Ask Andy: Homeowners insurance

(WMC TV) - Pull out your policies.

Start making those appointments to review your policies with your insurance agents.

Because I've noticed a few of you have some funky ideas about your homeowners insurance.

For example, some of you think since your property values have dropped, your insurance costs should drop. Not so, according to Angie Hicks, founder of the service company review site Angie's List (

"The insurance is based on replacement cost," she said. "The cost to rebuild your house may actually be going up."

Hicks and her affiliated insurance sources said several things make or break your homeowners insurance costs:

* AGE OF HOME. "The older the home, the harder it may be to replace," said insurance agent Aaron Steffey.

* CONSTRUCTION OF HOME. "Whether the outside is brick or frame also has quite a bit of a bearing," said Steffey.



* VALUABLES. Hicks advised policy-holders should notify their agents immediately when they purchase significant jewelry. "Somebody gets recently engaged, ends up with an engagement ring. If it's not on the policy, their policy won't cover it," she said.

"I would definitely alert your agent with jewelry," agreed Steffey.

Even the type of dog you own can impact your homeowners insurance. Steffey said you better give your agent a heads-up if you own a pit bull, Rottweiler, German shepherd or chow.

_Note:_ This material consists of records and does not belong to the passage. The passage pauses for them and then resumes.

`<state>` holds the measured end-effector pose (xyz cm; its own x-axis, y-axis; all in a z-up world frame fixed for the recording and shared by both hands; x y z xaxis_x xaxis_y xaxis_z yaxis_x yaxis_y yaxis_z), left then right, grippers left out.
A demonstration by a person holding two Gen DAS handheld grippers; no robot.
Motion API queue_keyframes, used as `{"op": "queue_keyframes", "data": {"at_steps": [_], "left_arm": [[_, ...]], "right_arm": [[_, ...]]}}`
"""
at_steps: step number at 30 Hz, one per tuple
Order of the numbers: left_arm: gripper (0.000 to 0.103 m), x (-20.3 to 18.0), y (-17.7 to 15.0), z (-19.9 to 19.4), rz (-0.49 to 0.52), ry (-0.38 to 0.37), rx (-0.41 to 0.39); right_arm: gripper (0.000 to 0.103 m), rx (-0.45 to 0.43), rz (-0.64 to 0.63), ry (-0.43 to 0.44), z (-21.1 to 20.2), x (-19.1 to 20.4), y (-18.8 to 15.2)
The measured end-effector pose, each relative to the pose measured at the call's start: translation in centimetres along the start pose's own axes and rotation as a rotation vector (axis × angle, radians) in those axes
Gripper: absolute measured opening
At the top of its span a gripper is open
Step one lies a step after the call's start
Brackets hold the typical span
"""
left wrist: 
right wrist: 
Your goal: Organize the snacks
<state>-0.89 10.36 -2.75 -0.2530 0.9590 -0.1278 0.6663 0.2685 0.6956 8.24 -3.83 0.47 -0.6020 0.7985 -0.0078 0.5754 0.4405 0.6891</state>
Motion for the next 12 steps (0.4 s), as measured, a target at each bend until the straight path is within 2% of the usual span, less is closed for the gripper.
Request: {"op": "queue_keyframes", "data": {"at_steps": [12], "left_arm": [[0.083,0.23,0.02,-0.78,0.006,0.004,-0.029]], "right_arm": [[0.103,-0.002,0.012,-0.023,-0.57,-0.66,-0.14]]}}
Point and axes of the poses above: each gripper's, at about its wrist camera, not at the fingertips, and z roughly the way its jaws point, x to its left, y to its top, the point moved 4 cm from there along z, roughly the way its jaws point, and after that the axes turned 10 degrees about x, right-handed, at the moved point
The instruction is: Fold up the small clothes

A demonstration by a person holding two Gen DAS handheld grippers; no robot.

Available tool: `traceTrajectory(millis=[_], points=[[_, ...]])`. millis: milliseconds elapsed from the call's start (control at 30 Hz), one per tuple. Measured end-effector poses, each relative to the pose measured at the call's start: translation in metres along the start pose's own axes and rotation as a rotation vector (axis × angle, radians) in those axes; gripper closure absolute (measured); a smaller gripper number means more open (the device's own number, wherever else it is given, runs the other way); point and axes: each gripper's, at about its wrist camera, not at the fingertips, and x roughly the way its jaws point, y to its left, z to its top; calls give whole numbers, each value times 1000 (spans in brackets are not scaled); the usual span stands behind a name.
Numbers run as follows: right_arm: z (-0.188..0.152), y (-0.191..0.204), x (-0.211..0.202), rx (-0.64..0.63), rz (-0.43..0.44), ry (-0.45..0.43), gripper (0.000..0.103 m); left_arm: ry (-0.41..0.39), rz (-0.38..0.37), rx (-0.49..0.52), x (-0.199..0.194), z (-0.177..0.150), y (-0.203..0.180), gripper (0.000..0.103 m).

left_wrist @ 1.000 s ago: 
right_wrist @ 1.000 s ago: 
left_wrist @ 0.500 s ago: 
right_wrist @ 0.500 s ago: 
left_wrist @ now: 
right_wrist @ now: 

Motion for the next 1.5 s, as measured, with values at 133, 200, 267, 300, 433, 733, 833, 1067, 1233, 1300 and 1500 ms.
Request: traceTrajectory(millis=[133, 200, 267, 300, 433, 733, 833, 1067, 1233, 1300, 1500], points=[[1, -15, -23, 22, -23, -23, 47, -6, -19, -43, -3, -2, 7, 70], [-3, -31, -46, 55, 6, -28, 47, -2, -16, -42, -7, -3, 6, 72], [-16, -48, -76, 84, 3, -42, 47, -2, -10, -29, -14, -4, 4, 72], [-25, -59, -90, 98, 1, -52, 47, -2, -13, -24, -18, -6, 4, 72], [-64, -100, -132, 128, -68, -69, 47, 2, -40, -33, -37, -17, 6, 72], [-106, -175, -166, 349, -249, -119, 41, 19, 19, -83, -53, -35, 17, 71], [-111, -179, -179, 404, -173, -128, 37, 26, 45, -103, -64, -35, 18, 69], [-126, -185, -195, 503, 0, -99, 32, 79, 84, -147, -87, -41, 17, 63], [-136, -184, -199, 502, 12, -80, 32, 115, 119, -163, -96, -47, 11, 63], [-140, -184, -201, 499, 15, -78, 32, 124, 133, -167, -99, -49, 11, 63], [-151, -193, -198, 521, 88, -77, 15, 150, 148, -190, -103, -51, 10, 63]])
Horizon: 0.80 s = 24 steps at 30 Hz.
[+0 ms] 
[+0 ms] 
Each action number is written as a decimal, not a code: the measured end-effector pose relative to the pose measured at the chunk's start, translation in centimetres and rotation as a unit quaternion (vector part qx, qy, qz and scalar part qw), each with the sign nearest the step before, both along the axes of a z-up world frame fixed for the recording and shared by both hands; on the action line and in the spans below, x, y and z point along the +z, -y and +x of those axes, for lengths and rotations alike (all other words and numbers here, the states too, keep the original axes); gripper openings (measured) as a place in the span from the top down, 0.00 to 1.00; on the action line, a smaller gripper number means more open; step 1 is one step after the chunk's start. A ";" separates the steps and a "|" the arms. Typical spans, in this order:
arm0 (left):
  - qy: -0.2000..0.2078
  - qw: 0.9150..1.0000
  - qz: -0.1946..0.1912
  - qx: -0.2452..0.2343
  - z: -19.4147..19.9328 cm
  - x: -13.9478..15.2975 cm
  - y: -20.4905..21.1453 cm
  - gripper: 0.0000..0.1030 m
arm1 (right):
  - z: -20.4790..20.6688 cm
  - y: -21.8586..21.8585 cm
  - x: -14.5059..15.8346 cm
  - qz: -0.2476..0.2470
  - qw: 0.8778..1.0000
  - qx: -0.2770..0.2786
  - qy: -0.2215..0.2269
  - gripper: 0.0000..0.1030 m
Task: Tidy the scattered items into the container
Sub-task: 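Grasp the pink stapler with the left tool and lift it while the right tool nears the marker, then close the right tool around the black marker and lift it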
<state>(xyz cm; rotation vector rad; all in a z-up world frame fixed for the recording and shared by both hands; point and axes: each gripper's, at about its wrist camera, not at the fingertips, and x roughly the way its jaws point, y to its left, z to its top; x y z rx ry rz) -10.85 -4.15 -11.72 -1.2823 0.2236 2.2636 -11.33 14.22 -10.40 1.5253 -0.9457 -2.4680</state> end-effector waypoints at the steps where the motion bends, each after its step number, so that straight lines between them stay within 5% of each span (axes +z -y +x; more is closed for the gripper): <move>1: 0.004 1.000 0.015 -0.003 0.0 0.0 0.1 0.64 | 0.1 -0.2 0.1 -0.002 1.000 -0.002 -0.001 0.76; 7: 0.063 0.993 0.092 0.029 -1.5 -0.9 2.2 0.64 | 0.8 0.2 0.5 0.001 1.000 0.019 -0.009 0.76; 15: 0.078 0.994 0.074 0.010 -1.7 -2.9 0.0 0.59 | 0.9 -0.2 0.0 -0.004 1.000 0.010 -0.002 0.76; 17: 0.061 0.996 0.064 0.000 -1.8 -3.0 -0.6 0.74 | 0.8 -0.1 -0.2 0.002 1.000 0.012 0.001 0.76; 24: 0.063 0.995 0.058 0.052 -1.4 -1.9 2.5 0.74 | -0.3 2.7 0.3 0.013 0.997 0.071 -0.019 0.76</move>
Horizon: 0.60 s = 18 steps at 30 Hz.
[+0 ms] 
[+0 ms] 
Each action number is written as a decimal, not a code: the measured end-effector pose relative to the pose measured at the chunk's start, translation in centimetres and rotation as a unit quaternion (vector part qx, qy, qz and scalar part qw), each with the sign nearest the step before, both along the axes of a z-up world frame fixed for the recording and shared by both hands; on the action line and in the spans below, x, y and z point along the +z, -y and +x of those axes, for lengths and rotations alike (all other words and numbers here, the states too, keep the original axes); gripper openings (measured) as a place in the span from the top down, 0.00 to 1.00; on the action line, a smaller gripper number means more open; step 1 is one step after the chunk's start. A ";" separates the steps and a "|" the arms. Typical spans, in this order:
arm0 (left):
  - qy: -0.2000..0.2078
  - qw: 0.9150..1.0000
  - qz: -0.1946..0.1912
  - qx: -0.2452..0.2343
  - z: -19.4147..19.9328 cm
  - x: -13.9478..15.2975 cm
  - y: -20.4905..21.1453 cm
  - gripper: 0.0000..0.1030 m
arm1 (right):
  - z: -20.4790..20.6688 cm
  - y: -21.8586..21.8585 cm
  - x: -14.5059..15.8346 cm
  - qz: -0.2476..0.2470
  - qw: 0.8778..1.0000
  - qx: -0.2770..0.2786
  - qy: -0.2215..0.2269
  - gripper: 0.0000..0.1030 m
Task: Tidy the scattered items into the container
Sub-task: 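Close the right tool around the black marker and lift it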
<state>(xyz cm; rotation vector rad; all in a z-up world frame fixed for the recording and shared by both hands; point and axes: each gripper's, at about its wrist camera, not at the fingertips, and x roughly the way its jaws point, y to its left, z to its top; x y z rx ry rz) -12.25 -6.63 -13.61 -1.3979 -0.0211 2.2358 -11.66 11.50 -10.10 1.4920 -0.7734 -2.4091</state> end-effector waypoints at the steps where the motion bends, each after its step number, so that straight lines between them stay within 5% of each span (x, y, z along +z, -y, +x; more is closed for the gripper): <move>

"Notify them when you have one of those animals because if they exclude those animals, and it bites someone on your property and you get sued, the insurance company may not cover it," he said.

The following are Angie's List tips to getting the best deal on homeowners insurance:

  • Improve your home's safety: Severe weather, higher rebuilding costs and an increase in claims can all affect the price of your premium. Some companies offer discounts for installing storm shutters, adding a security system, updating wiring, or your home's proximity to a fire station.
  • Bundle up: Many companies will reduce your rates if you purchase additional policies, such as auto or life, through them.
  • Raise your deductible: Just remember if you do have a claim, you are going to have to pay more out of pocket then you would have before.  
  • Shop around: Like any other service, shop around for homeowner's insurance rates. You can comparison shop online with just a click of a mouse. Comparing policy coverage options with a few companies will give you the opportunity to find the best policy at the best price.

These are Angie's List Top 10 suggestions for getting the appropriate coverage:

1. Annual review: When you get your renewal notice, talk to your agent about whether you need to adjust your coverage. Update your policy if you have added square feet, remodeled, bought expensive items like jewelry/artwork/electronics, added a pet, boat, changes in your household, etc. Determine whether you have adequate liability insurance to protect yourself if someone is injured on your property. Consider increasing your liability protection if you install a pool, etc.

2. Get what you need: Replacement cost insurance covers the cost of replacing your home and is generally the policy for most homeowners. Your agent will evaluate your home and its contents and write a policy that would replace it at that value.

3. Get specific. Find out what your policy says about storm, water, mold, wind and flood coverage. In the past 10 years, companies have increasingly changed the language about these specific items. Ask about adding specific endorsements if your agent or company doesn't offer the coverage you want.

4.  Flood warning. If you live in a low-lying area or one that is predisposed to flooding, purchase flood insurance from the National Flood Insurance Program.

5. Get loss of use coverage. Consider loss of use insurance to cover rent or hotel fees in the event your home is uninhabitable after a catastrophe. Experts recommend at least one year of coverage.

6. Claim deadline. Check with your state's Department of Insurance for the statute of limitations for filing a claim, which can vary from one to two years.

7. Safe keeping. Put important paperwork, especially policy information, in a fireproof/waterproof safe. Take photos and videos of everything in your home. Keep the originals in a safe-deposit box and send copies to relatives or friends across the country.

8. Ask around. Don't take an insurance adjuster's proof-of-loss statement as accurate. Instead, use at least three independent contractors' estimates as your starting point. The insurance company's initial payout is often drastically lower than what the work will require.

9. Public adjuster. If you experience a sizable loss, consider hiring a public insurance adjuster who will file and submit your claim on your behalf. These adjusters often have years of experience on the private insurance side and work to get homeowners the best settlement possible. Their compensation is a percentage of your settlement. That percentage varies by state.

10. Crash course. Familiarize yourself with what you are entitled to receive in the event of a loss. Ask your agent about his or her experience in handling a loss claim. An experienced agent should be able to not only detail what your policy will and will not cover, but be able to give you a good idea of what to expect if a claim takes place.